The Sacramento Bee reports on the effort to be kinder to food animals:
“This year saw many positive changes for farm animals. Some of the biggest names in the food industry pledged to stop selling eggs from caged hens, Massachusetts voters passed a landmark law to improve the welfare of egg-laying hens, breeding pigs and veal calves, and more cities (including Sacramento), schools and hospitals have started participating in Meatless Monday. I’m optimistic that 2017 will bring even more progress.”

Could software rather than lab-grown meat be the true tech-based hunger solution? ComputerWorld explores:
“The newest Silicon Valley food revolution isn’t about bio-engineering strange new food replacements, but using algorithms and artificial intelligence (A.I.) to transform how real food is marketed and distributed. That’s right: Software is delivering fresh, natural and high-quality food in situations where only junk food was available.”

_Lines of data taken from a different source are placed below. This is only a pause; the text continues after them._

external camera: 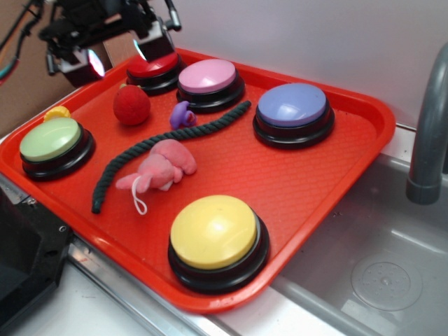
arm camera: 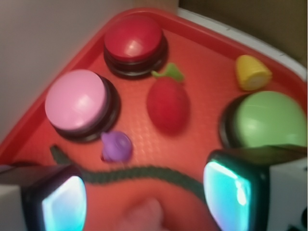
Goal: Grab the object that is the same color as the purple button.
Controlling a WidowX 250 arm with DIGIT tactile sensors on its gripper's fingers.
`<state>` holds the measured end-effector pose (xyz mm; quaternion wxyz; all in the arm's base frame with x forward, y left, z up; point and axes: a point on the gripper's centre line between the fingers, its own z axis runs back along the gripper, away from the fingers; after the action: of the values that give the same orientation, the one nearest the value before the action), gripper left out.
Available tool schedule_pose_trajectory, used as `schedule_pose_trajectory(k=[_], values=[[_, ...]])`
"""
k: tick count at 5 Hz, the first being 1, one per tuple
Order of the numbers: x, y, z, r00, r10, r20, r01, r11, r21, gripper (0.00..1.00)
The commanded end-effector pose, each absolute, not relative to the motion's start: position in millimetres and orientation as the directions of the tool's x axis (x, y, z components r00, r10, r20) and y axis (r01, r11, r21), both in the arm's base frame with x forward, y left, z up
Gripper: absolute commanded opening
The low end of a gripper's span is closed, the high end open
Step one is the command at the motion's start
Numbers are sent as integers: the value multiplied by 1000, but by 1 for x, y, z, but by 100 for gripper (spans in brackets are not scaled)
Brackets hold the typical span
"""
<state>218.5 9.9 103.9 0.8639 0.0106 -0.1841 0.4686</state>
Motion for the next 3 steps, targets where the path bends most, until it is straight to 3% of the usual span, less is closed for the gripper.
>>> schedule_pose_trajectory(k=[1, 3], values=[[260, 16, 61, 527, 809, 258, -794, 578, -188, 100], [273, 8, 38, 582, 777, 241, -770, 622, -143, 100]])
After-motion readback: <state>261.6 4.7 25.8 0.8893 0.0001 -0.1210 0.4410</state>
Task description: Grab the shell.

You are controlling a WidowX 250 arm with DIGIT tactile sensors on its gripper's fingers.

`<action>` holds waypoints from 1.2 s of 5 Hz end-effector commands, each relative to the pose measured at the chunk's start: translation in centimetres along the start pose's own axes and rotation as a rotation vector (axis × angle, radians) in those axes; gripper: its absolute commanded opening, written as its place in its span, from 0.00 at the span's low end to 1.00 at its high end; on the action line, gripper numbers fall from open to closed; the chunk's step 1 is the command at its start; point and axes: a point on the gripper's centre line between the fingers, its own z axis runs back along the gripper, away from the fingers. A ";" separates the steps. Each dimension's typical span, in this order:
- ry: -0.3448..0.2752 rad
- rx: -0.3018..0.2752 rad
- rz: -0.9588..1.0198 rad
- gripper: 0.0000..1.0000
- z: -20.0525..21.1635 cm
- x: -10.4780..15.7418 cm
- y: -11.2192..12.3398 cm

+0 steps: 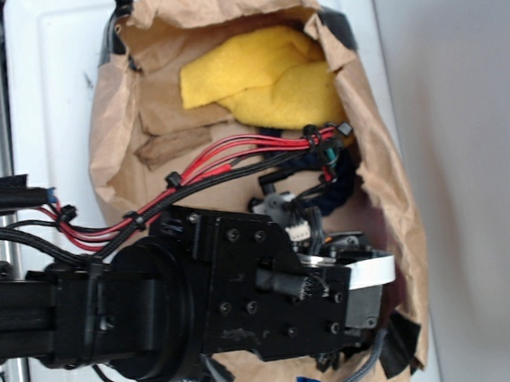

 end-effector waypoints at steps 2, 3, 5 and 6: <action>-0.050 -0.009 0.053 0.00 0.8 1.2 0.8; -0.054 -0.024 0.050 0.00 1.1 1.1 1.2; 0.020 -0.091 0.177 0.00 10.9 1.2 4.2; -0.011 -0.104 0.244 0.00 15.1 1.4 6.4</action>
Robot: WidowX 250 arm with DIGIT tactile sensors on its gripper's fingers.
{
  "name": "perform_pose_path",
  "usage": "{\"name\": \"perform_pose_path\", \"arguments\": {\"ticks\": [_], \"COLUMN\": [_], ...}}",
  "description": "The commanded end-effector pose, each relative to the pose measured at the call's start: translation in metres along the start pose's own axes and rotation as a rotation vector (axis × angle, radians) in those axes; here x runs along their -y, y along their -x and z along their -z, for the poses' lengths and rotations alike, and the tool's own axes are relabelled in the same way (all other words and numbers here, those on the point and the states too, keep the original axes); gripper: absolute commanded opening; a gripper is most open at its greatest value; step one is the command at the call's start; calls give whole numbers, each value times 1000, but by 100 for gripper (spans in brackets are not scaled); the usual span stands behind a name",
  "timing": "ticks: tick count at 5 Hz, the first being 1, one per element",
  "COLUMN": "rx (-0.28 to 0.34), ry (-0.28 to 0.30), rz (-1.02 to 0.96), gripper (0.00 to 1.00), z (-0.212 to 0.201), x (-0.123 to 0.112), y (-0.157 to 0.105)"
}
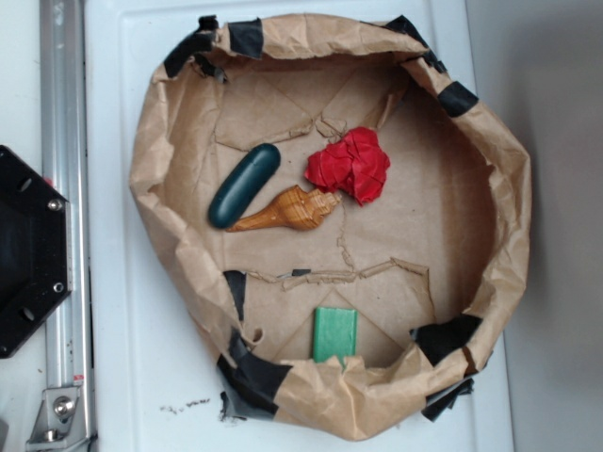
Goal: Grab the shell.
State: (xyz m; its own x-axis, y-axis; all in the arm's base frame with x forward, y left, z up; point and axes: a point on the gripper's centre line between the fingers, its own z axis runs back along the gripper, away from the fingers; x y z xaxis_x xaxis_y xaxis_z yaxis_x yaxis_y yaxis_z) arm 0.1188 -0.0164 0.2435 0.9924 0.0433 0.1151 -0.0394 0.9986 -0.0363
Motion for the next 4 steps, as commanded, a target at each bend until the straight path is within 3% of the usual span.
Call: {"name": "perform_pose_path", "arguments": {"ticks": [1, 2, 3, 4], "rx": [0, 17, 47, 36], "ry": [0, -110, -2, 46], "rz": [0, 12, 14, 2], "gripper": [100, 100, 100, 100], "z": [0, 39, 56, 71], "x": [0, -14, -31, -49], "y": [0, -44, -72, -92]}}
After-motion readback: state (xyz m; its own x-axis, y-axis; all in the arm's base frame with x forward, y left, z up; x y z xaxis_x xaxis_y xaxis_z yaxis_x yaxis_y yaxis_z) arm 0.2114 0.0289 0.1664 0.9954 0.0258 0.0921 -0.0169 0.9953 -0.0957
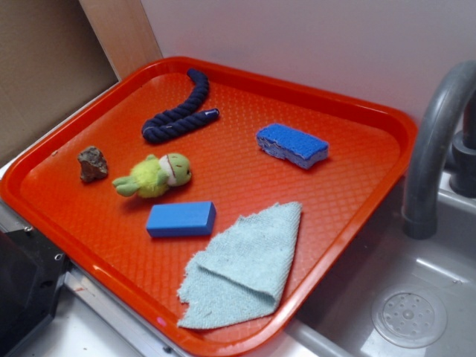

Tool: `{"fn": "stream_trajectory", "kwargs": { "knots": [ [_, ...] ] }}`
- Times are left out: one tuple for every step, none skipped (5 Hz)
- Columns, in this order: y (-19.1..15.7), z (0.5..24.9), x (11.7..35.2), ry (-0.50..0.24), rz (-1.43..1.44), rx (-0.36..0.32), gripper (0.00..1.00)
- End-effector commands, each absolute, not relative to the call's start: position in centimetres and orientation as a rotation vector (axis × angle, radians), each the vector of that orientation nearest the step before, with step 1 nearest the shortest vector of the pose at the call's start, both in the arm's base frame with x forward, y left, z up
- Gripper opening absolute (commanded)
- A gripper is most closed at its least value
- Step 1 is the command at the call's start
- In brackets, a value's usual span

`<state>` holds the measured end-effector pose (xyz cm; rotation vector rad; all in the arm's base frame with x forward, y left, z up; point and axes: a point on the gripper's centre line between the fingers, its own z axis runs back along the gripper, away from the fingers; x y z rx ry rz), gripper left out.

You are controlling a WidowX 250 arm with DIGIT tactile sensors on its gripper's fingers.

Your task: Grab the blue sponge.

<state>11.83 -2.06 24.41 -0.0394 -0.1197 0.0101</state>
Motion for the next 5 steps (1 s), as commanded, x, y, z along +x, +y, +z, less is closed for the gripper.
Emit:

The Union of Concerned Scientists reminds us that food policy is health policy:
“But the day-to-day ‘what to eat’ decisions of individual Americans are fickle and heavily shaped by the food environment around us. Which is why, as the incoming president and Congress set out their policy priorities—including a long-planned repeal of Obamacare—it’s worth looking at potential policy changes that could make it harder for Americans to keep their resolutions in 2017 and beyond.”

Fish are moving north, the New York Times reports:
“Studies have found that two-thirds of marine species in the Northeast United States have shifted or extended their range as a result of ocean warming, migrating northward or outward into deeper and cooler water.”